購入して後悔したのは、シリコンのおかずカップです。何度も洗って再利用できる点は良いのですが、汚れが落ちにくく、食洗機対応ではありますが、小物カゴに入れて洗っても水圧で動いてしまい、洗い残しが出てしまいます。
お弁当箱より小さい抗菌シートは×
蓋を閉める前にぜひ入れたいのが抗菌シートです。選ぶ際に注意すべきは「シートが触れていない部分には効果がない」という点です。
形やサイズもさまざまな製品が販売されているため、自分のお弁当箱に合ったサイズのものを選ぶことが重要です。
その点、コモライフの木でできた抗菌シートは、サイズが小さいため注意が必要です。プラスチックゴミにならない点は評価できますが、効果的な使用にはサイズ選びが鍵となります。
コストパフォーマンスが良く、使い勝手の良いサイズでリピートしているのは、大和物産の抗菌シートです。
保冷バッグや保冷剤
せっかく衛生的に作ったお弁当ですが、冷蔵庫に入れられない学校や職場では、常温で保管せざるを得ないことが多いのではないかと思います。私もその一人です。
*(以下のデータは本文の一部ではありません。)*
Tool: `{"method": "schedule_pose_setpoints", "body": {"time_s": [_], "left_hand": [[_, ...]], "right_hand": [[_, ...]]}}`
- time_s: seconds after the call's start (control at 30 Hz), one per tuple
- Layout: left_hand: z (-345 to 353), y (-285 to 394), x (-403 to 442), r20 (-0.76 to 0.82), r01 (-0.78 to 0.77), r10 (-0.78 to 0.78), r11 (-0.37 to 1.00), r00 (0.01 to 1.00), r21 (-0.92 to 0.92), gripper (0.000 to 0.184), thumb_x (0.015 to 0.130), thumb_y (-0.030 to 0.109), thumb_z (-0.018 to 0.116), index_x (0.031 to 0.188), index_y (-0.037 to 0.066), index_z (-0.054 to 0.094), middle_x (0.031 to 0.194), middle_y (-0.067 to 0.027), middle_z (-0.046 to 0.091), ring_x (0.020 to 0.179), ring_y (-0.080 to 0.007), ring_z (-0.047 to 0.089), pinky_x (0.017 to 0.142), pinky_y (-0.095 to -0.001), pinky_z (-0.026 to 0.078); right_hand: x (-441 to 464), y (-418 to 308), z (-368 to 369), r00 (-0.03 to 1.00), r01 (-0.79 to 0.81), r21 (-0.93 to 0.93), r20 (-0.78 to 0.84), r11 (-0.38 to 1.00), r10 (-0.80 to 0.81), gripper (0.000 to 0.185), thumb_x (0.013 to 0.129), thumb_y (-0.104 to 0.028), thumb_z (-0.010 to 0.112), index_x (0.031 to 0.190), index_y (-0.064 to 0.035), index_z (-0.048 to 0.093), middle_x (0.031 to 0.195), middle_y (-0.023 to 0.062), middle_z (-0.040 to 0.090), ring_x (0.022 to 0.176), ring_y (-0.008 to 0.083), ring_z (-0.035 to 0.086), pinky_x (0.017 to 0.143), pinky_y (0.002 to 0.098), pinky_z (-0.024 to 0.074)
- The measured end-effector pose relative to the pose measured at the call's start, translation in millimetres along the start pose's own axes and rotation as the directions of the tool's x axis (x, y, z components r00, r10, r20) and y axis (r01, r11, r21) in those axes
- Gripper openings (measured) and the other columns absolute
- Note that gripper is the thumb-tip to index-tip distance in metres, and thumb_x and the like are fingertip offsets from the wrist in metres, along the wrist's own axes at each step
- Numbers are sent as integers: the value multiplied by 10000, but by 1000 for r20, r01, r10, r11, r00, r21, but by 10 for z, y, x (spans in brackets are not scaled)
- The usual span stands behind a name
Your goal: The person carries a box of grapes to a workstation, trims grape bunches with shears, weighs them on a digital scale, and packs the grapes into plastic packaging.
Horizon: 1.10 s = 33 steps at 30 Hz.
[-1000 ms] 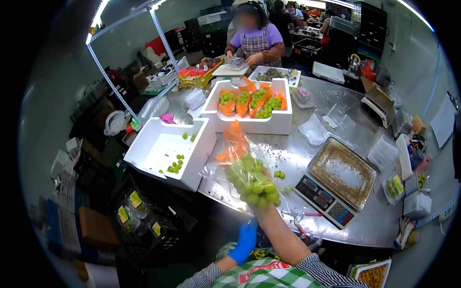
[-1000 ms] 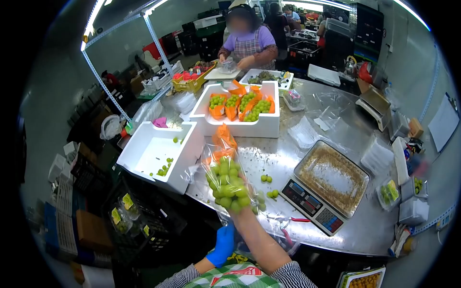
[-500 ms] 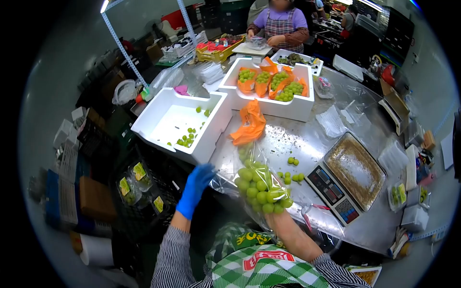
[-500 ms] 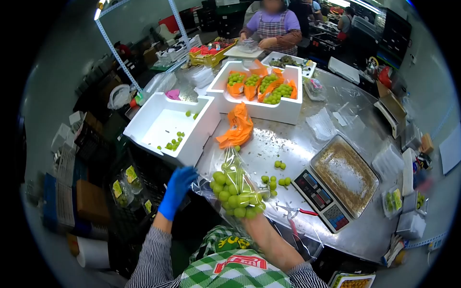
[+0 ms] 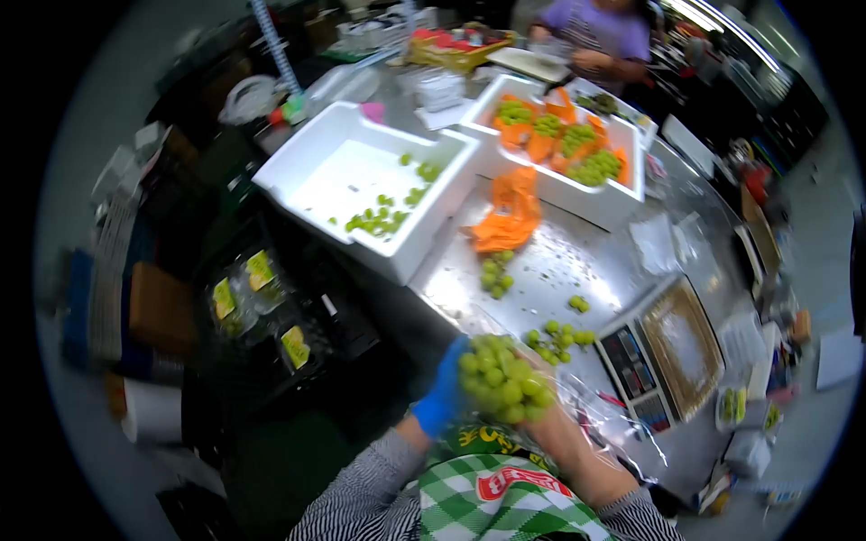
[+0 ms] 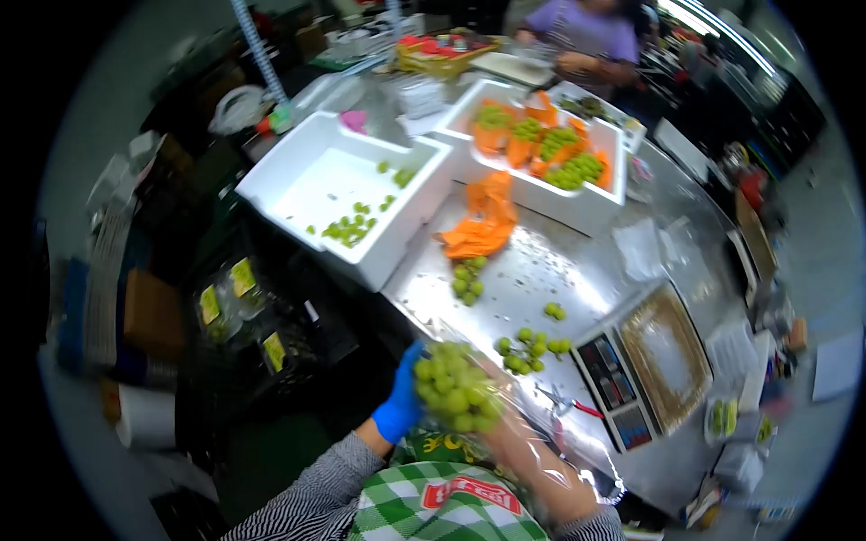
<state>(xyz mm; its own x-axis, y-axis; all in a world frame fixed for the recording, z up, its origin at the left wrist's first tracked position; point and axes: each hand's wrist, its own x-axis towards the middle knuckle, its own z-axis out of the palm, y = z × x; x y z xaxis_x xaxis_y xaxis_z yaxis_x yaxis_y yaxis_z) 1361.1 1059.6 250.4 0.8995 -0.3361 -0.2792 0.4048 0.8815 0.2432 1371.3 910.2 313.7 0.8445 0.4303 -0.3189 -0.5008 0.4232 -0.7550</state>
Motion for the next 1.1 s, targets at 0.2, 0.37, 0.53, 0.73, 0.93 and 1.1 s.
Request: {"method": "schedule_pose_setpoints", "body": {"time_s": [0.2, 0.37, 0.53, 0.73, 0.93, 1.1], "left_hand": [[-442, -154, -147, 43, -13, 31, 927, 999, -376, 522, 944, 418, 416, 1305, 46, 482, 1264, -150, 554, 1151, -275, 542, 1021, -422, 412], [-531, -193, -267, -26, -375, 382, 916, 924, 142, 464, 960, 339, 404, 1317, 48, 463, 1274, -138, 542, 1148, -249, 547, 1020, -405, 419], [-757, -130, -76, 156, -48, 151, 851, 976, -523, 468, 951, 348, 413, 1308, 53, 474, 1264, -113, 558, 1119, -260, 566, 999, -418, 433], [-728, -51, -137, 34, -237, 236, 971, 971, 13, 477, 974, 341, 348, 1331, 36, 433, 1307, -141, 520, 1178, -258, 531, 1033, -411, 412], [-913, 30, 86, 273, -57, 197, 893, 942, -446, 484, 962, 308, 292, 1305, 1, 440, 1289, -178, 510, 1181, -296, 516, 1041, -440, 391], [-566, 473, 259, 493, 31, 287, 841, 821, -541, 534, 925, 363, 349, 1243, -52, 458, 1209, -227, 545, 1115, -305, 538, 1000, -406, 405]], "right_hand": [[244, 55, 150, 856, -499, 174, -56, 849, 515, 460, 882, -302, 545, 1215, 14, 523, 1148, 196, 601, 1011, 290, 620, 917, 398, 500], [479, 30, 437, 753, -631, 2, -236, 776, 614, 360, 890, -239, 525, 1146, 13, 556, 1040, 162, 648, 881, 256, 654, 826, 380, 534], [592, -27, 733, 767, -635, -209, -285, 744, 575, 405, 890, -247, 523, 1200, 12, 514, 1096, 169, 625, 940, 256, 642, 836, 392, 532], [507, -105, 850, 730, -672, -359, -468, 647, 498, 504, 921, -347, 521, 1300, -23, 451, 1248, 161, 546, 1117, 288, 555, 995, 427, 429], [324, -434, 781, 709, -685, -448, -591, 574, 385, 613, 916, -329, 509, 1394, 17, 342, 1382, 154, 408, 1243, 256, 449, 895, 362, 450], [-85, -1356, 1101, 978, -200, -875, -204, 442, 39, 371, 881, -152, 514, 1199, 39, 533, 1108, 164, 628, 906, 220, 626, 750, 284, 475]]}}
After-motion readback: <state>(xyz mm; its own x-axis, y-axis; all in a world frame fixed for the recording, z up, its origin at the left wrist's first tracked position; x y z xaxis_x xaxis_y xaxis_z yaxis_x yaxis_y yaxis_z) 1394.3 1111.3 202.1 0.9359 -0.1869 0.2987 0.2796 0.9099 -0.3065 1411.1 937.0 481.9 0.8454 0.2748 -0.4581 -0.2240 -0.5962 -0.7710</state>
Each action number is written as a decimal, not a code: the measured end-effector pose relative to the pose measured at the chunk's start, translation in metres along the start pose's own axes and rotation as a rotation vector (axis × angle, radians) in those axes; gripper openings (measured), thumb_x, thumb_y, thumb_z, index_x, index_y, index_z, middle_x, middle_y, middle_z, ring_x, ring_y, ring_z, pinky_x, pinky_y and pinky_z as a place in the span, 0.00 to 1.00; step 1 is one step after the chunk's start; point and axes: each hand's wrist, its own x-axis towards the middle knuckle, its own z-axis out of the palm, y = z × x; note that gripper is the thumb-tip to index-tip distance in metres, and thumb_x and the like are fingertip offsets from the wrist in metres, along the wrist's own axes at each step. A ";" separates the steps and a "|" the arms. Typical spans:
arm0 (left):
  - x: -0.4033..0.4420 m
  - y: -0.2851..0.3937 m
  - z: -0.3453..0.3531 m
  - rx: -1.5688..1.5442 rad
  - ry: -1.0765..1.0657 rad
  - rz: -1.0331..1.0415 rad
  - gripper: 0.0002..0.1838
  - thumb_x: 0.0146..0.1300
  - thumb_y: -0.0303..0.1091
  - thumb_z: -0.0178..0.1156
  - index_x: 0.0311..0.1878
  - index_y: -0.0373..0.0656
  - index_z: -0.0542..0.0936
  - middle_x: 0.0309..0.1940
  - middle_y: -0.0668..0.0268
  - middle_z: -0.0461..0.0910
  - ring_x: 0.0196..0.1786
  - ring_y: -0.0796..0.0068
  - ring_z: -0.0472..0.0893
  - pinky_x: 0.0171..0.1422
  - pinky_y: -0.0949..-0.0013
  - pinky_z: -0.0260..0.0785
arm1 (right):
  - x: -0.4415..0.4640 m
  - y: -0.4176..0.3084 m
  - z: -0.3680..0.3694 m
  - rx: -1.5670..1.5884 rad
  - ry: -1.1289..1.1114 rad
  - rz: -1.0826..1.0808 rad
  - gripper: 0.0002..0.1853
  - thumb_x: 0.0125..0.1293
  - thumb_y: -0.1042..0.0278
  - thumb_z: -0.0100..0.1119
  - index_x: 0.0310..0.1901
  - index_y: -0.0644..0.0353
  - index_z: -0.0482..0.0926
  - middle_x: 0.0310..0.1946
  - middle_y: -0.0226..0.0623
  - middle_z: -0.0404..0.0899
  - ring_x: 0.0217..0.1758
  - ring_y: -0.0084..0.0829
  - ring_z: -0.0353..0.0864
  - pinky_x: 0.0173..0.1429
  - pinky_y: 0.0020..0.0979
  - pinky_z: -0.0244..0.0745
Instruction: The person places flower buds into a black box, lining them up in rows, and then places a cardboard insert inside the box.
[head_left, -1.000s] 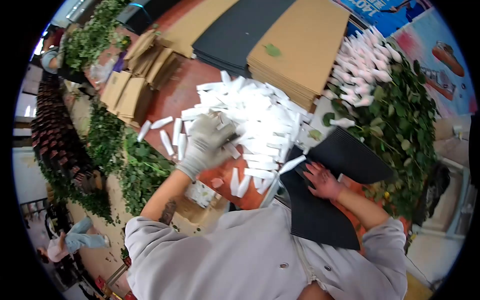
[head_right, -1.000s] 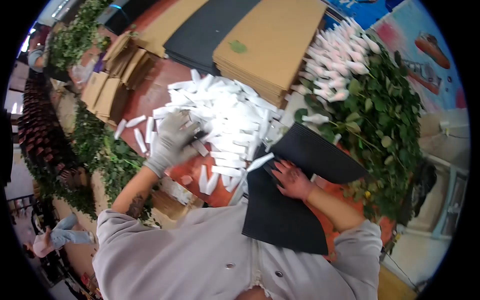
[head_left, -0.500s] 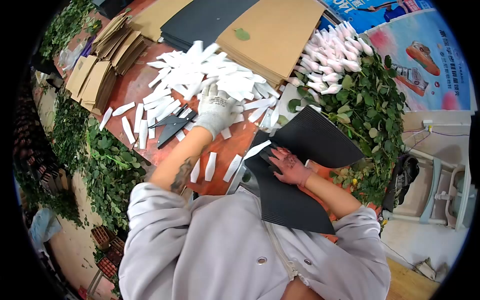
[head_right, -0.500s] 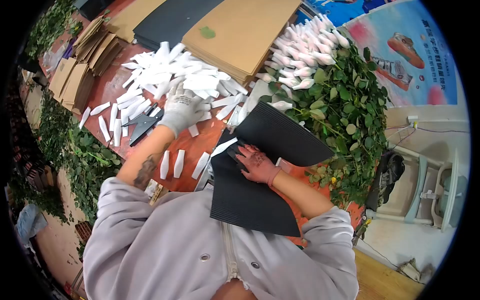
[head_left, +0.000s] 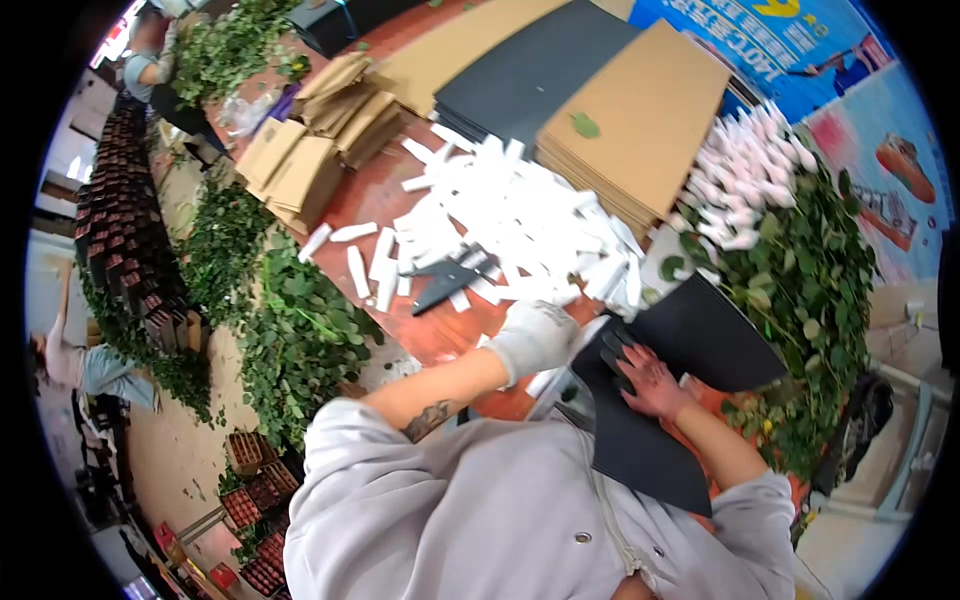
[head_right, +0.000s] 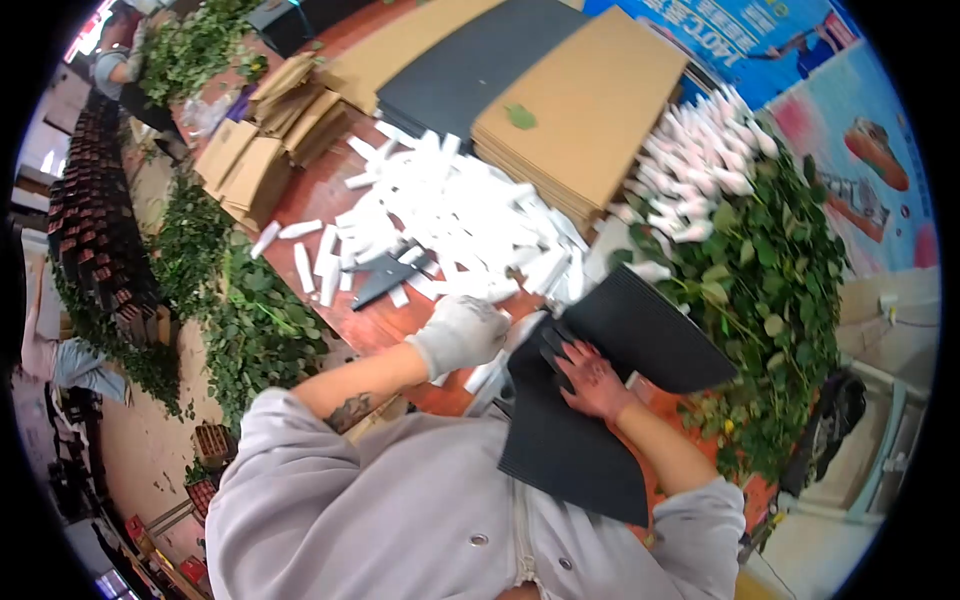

温度が上昇すると細菌が増えるため、必ず保冷バッグに入れることが重要です。特に使いやすいと感じたのが、アスベルの保冷バッグです。少し厚手で、800MLのお弁当箱がぴったり収まります。トルネの保冷バッグも、少し薄手ですが、かさばらず、上部に保冷剤を入れるためのネットが付いているため非常に便利です。
保冷剤に関しては、エスコの不織布タイプが特におすすめです。不織布なので結露が発生せず、安心して使用できます。キャプテンスタッグの保冷剤も持っていますが、大きめで冷却効果が高いと実感しています。しかし、そのまま入れると結露でお弁当包みが湿ってしまうので、布やキッチンペーパーで包む手間が必要です。
保冷剤とお弁当箱が一体化したGEL-COOL ランチボックスも、使用にあたっては不便でした。蓋が保冷剤を内蔵しており均一に冷やせるのは良いのですが、蓋は食洗機不可で手入れが面倒です。さらに、パッキンがあるため汚れが溜まりやすいのが難点です。
まとめ
お弁当作りは衛生面に気を使うことが多いですが、実際には多くの助けになるグッズが存在します。
「菌をつけない・やっつける・ふやさない」を実践するために、調理器具や便利グッズを活用し、少しでも楽に、しかししっかりと食中毒対策を行いたいものです。
手間はかかるものの、経済的にも助かり、栄養にも気を配り、自分の好きなものを詰めた手作りのお弁当。私も、食中毒に注意を払いながら、無理なくこの習慣を続けていきたいと考えています。
この記事が、お弁当作りの食中毒対策に少しでもお役に立てれば幸いです。長文を最後までお読みいただき、心より感謝申し上げます。